[Opening MATERIALS PROVIDED section]

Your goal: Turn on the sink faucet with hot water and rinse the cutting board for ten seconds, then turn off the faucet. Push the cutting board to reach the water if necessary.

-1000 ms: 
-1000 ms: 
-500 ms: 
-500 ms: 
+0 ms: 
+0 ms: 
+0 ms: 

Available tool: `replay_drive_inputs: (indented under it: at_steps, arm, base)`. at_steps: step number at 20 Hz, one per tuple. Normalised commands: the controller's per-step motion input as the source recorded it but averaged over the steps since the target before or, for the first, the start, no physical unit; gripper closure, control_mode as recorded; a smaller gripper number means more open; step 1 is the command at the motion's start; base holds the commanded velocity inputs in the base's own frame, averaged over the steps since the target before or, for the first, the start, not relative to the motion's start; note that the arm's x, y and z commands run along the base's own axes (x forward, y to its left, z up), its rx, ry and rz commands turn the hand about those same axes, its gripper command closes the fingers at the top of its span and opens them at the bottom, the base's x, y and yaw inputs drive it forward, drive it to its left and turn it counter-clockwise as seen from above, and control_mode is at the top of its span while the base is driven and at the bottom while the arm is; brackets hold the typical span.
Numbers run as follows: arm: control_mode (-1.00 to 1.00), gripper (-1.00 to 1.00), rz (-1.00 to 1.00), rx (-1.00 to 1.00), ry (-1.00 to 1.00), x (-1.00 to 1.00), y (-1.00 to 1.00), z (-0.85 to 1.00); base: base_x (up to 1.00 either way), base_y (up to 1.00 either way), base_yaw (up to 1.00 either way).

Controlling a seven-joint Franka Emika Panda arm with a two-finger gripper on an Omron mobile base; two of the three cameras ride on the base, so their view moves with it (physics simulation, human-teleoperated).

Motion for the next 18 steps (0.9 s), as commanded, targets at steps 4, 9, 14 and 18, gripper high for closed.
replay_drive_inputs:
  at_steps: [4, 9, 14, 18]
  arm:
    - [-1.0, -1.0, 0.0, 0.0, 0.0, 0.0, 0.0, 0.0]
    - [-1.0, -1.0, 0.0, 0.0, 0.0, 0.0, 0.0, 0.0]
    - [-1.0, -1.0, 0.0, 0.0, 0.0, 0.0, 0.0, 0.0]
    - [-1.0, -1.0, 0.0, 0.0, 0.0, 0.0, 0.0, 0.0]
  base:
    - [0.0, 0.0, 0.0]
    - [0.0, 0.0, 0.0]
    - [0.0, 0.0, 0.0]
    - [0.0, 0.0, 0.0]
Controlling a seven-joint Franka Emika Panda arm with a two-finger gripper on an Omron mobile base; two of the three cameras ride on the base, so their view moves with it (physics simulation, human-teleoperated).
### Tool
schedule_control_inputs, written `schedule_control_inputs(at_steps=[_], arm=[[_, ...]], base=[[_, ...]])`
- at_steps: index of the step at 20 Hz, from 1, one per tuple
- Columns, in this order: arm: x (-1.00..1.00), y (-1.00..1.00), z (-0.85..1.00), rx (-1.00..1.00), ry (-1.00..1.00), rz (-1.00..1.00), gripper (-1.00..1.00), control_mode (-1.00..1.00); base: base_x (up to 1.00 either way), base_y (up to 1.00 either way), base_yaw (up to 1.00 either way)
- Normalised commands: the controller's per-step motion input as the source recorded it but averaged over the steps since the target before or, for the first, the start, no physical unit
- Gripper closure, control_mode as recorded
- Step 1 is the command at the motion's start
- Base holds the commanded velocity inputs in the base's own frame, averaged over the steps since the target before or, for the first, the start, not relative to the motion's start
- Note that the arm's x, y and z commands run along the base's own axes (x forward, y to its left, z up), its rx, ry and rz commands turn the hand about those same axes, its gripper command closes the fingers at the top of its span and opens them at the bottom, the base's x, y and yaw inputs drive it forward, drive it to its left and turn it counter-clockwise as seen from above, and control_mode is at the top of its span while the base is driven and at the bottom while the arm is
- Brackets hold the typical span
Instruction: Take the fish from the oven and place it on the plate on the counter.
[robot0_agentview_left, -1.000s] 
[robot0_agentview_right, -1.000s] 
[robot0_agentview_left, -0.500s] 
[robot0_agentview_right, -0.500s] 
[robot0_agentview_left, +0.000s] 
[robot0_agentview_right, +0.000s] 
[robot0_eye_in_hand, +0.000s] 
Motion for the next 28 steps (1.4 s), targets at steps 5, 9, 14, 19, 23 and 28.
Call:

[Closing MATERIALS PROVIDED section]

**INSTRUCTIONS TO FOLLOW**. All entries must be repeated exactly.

**EXERCISE SOLUTION**.
Your goal: Turn on the sink faucet with hot water and rinse the cutting board for ten seconds, then turn off the faucet. Push the cutting board to reach the water if necessary.

-1000 ms: 
-1000 ms: 
-500 ms: 
-500 ms: 
+0 ms: 
+0 ms: 
+0 ms: 

Available tool: `replay_drive_inputs: (indented under it: at_steps, arm, base)`. at_steps: step number at 20 Hz, one per tuple. Normalised commands: the controller's per-step motion input as the source recorded it but averaged over the steps since the target before or, for the first, the start, no physical unit; gripper closure, control_mode as recorded; a smaller gripper number means more open; step 1 is the command at the motion's start; base holds the commanded velocity inputs in the base's own frame, averaged over the steps since the target before or, for the first, the start, not relative to the motion's start; note that the arm's x, y and z commands run along the base's own axes (x forward, y to its left, z up), its rx, ry and rz commands turn the hand about those same axes, its gripper command closes the fingers at the top of its span and opens them at the bottom, the base's x, y and yaw inputs drive it forward, drive it to its left and turn it counter-clockwise as seen from above, and control_mode is at the top of its span while the base is driven and at the bottom while the arm is; brackets hold the typical span.
Numbers run as follows: arm: control_mode (-1.00 to 1.00), gripper (-1.00 to 1.00), rz (-1.00 to 1.00), rx (-1.00 to 1.00), ry (-1.00 to 1.00), x (-1.00 to 1.00), y (-1.00 to 1.00), z (-0.85 to 1.00); base: base_x (up to 1.00 either way), base_y (up to 1.00 either way), base_yaw (up to 1.00 either way).

Controlling a seven-joint Franka Emika Panda arm with a two-finger gripper on an Omron mobile base; two of the three cameras ride on the base, so their view moves with it (physics simulation, human-teleoperated).

Motion for the next 18 steps (0.9 s), as commanded, targets at steps 4, 9, 14 and 18, gripper high for closed.
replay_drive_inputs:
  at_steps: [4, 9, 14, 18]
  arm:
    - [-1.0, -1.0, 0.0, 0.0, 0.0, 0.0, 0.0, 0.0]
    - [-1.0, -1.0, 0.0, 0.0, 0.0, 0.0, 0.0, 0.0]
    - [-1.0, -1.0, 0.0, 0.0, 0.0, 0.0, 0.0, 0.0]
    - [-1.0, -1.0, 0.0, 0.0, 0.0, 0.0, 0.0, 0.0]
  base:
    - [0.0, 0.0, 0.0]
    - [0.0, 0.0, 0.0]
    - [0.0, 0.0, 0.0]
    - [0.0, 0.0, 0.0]
Controlling a seven-joint Franka Emika Panda arm with a two-finger gripper on an Omron mobile base; two of the three cameras ride on the base, so their view moves with it (physics simulation, human-teleoperated).
### Tool
schedule_control_inputs, written `schedule_control_inputs(at_steps=[_], arm=[[_, ...]], base=[[_, ...]])`
- at_steps: index of the step at 20 Hz, from 1, one per tuple
- Columns, in this order: arm: x (-1.00..1.00), y (-1.00..1.00), z (-0.85..1.00), rx (-1.00..1.00), ry (-1.00..1.00), rz (-1.00..1.00), gripper (-1.00..1.00), control_mode (-1.00..1.00); base: base_x (up to 1.00 either way), base_y (up to 1.00 either way), base_yaw (up to 1.00 either way)
- Normalised commands: the controller's per-step motion input as the source recorded it but averaged over the steps since the target before or, for the first, the start, no physical unit
- Gripper closure, control_mode as recorded
- Step 1 is the command at the motion's start
- Base holds the commanded velocity inputs in the base's own frame, averaged over the steps since the target before or, for the first, the start, not relative to the motion's start
- Note that the arm's x, y and z commands run along the base's own axes (x forward, y to its left, z up), its rx, ry and rz commands turn the hand about those same axes, its gripper command closes the fingers at the top of its span and opens them at the bottom, the base's x, y and yaw inputs drive it forward, drive it to its left and turn it counter-clockwise as seen from above, and control_mode is at the top of its span while the base is driven and at the bottom while the arm is
- Brackets hold the typical span
Instruction: Take the fish from the oven and place it on the plate on the counter.
[robot0_agentview_left, -1.000s] 
[robot0_agentview_right, -1.000s] 
[robot0_agentview_left, -0.500s] 
[robot0_agentview_right, -0.500s] 
[robot0_agentview_left, +0.000s] 
[robot0_agentview_right, +0.000s] 
[robot0_eye_in_hand, +0.000s] 
Motion for the next 28 steps (1.4 s), targets at steps 5, 9, 14, 19, 23 and 28.
Call:

There's nothing more to this exercise.